JO de Paris 2024 : « Il sera difficile pour Emmanuel Macron de tirer profit de la séquence »
POLITIQUE - Un état d’esprit un peu particulier flotte en France depuis le 26 juillet. Plus léger, plus festif, plus joyeux que d’habitude. Les Jeux Olympiques, et son lot de médailles, de prouesses et d’exploits sportifs donnent lieu partout à des scènes de liesse populaire. Après des mois de « JO bashing », où les pires scénarios ont été envisagés, sur le plan de la sécurité, de la fluidité des transports ou de l’accès aux sites olympiques, la surprise est grande.
Manifestement, Emmanuel Macron entend surfer sur cette réussite. Le chef de l’État a en effet multiplié les apparitions auprès des athlètes, enchaîné les tweets de félicitations et fait plusieurs allers-retours entre la capitale et son lieu de villégiature, à Brégançon, pour s’assurer un minimum de visibilité. Suffisant pour redorer son blason après la séquence de la dissolution et des législatives, qui n’ont pas été bonnes pour la majorité présidentielle ?
« En général, ces moments de ferveur profitent au pouvoir en place », expose l’historien Jean Garrigues, auteur de Jours heureux : quand les Français rêvaient ensemble. La dernière fois que la France a connu pareille communion, c’était en 1998 avec la Coupe de monde de football. « La liesse collective et l’unité patriotique avaient alors beaucoup profité à ceux qui étaient au pouvoir. Jacques Chirac et Lionel Jospin, son Premier ministre, avaient enregistré un regain de popularité spectaculaire », poursuit l’universitaire.
Crise politique et dissolution
Difficile de dire si le schéma est amené à se reproduire pour ces JO de Paris 2024. D’autant que la configuration est cette fois différente. « Avec la dissolution et la crise politique naissante dont beaucoup le jugent responsable, il sera beaucoup plus difficile pour Emmanuel Macron de tirer profit de la séquence », juge Jean Garrigues. Avant d’ajouter qu’au regard du « rejet dont il fait l’objet depuis quelques mois », le Président part de loin pour se faire aimer des Français. La preuve étant cette réforme des retraites imposée au forceps contre l’avis de 70 % des Français, et les deux élections successives perdues au début de l’été (européennes et législatives).
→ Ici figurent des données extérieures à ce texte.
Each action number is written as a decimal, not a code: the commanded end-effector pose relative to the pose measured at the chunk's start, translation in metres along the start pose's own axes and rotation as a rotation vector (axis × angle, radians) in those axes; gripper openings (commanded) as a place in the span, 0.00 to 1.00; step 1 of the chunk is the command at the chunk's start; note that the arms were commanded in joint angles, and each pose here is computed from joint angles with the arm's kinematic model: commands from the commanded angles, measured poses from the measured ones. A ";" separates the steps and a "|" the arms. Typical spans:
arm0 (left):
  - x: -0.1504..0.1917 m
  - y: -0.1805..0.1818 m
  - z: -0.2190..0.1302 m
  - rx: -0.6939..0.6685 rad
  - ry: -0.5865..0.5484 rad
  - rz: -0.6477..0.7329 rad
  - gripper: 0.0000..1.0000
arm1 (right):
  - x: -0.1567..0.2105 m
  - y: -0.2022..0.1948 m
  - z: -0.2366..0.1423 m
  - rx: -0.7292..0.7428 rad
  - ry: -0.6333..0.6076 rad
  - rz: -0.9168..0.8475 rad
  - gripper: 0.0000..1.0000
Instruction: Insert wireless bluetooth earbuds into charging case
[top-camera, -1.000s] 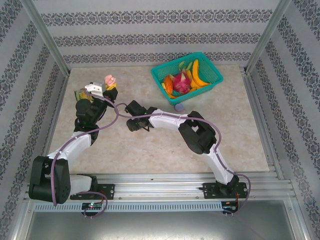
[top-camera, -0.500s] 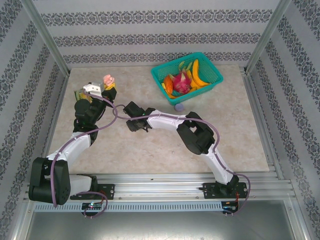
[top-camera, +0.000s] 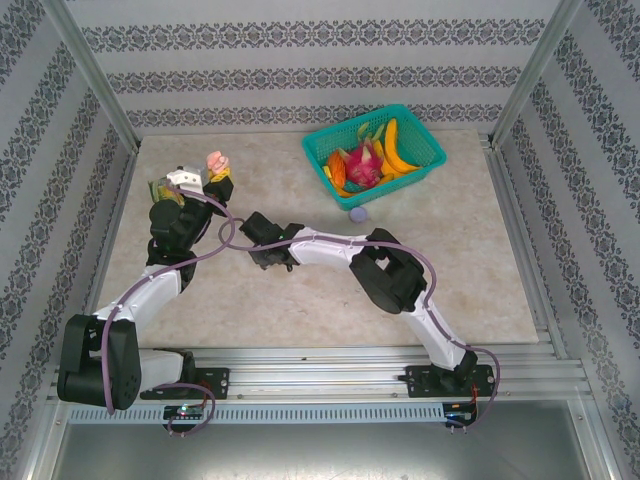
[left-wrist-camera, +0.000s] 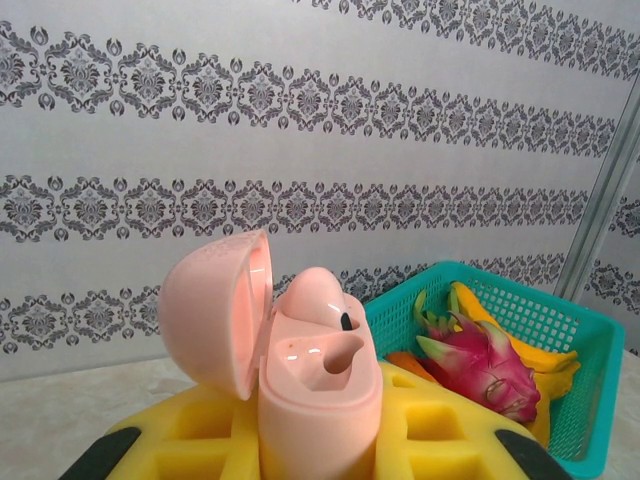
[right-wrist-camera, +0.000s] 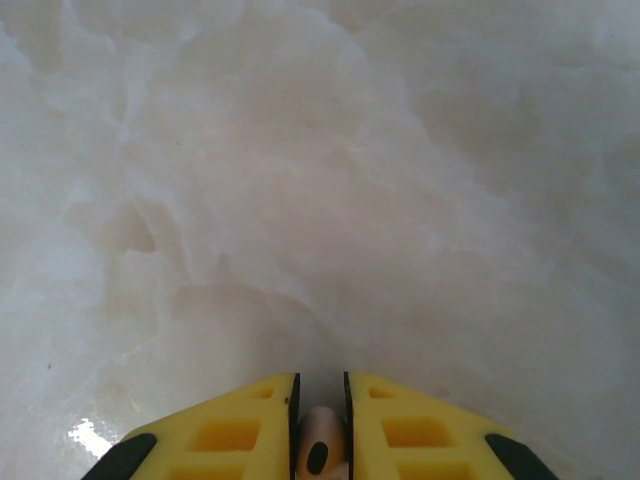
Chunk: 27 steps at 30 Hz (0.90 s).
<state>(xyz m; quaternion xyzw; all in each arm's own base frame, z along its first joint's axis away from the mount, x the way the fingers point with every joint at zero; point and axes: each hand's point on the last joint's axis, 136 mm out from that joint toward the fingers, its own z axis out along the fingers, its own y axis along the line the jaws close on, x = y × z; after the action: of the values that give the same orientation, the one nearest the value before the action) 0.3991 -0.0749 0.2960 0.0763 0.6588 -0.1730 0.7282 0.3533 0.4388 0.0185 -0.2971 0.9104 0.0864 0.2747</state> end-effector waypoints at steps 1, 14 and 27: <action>-0.010 -0.001 -0.004 0.015 -0.026 -0.011 0.00 | 0.016 -0.013 -0.006 0.066 0.031 0.021 0.16; -0.003 -0.007 -0.003 0.054 0.004 -0.031 0.00 | 0.025 -0.070 -0.053 0.164 -0.034 0.202 0.14; 0.021 -0.033 -0.003 0.138 0.061 -0.091 0.00 | 0.083 -0.141 -0.085 0.313 -0.010 0.414 0.14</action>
<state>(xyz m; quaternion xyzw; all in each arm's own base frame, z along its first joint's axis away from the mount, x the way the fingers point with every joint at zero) 0.3912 -0.0974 0.2847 0.0963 0.6694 -0.2274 0.7007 0.3432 0.2770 0.0390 -0.1016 0.9527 0.0175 0.2858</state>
« Macron aime aller au contact »
« La situation politique tout sauf claire ne prédispose pas à un éventuel phénomène de rassemblement », complète l’historien, qui rappelle qu’on a « un Président sans avenir, sans horizon politique, qui devra partir quoiqu’il arrive en 2027 ». En 1998, Jacques Chirac n’en était qu’à son premier mandat ; il s’est d’ailleurs représenté en 2002, et l’a emporté.
Quant aux images où Emmanuel Macron apparaît au plus près des athlètes après les matchs, Jean Garrigues estime que cela correspond aux cadres de la Vème République. « C’est lié à la personnalité de Macron, qui aime aller au contact, mais on est en plein dans cette hyperprésidence que Nicolas Sarkozy avait définie à l’époque, dans la continuité du statut du président sous la Vème République ». Le professeur émérite met toutefois en garde le chef de l’État : « Trop de présence peut nuire à sa popularité ».
« Macron est hors-sol »
Un avis que semble partager l’athlète Hugo Hay, qui va participer samedi à sa première finale olympique sur 5 000 mètres. Le jeune coureur affirme dans un entretien à l’Humanité : « Emmanuel Macron est hors-sol, et j’ai l’impression que son entourage le laisse sur son piédestal. Je voudrais lui dire que ce ne sont pas ses Jeux, mais ceux des athlètes ».
Dans la guerre ouverte entre le Président et son Premier ministre démissionnaire, lui-même très actif pendant les Jeux (Gabriel Attal ne s’est offert qu’un week-end de répit en Corse la semaine dernière), Jean Garrigues ouvre les pronostics : « L’effet JO pourrait profiter de manière plus sensible à Gabriel Attal qu’à Emmanuel Macron ».
« Les problèmes n’ont pas disparu »
Considérant que « le sport est un vecteur de rassemblement patriotique, fraternel et universel », au-delà des appartenances et des étiquettes habituelles, Jean Garrigues craint toutefois que sitôt les Jeux terminés, le cours normal des choses reprenne. « Les problèmes de la société n’ont pas disparu », pointe-t-il. Emmanuel Macron doit nommer un Premier ministre, former un gouvernement, trouver une majorité, faire passer des lois. Et alors là, la parenthèse enchantée sera définitivement refermée.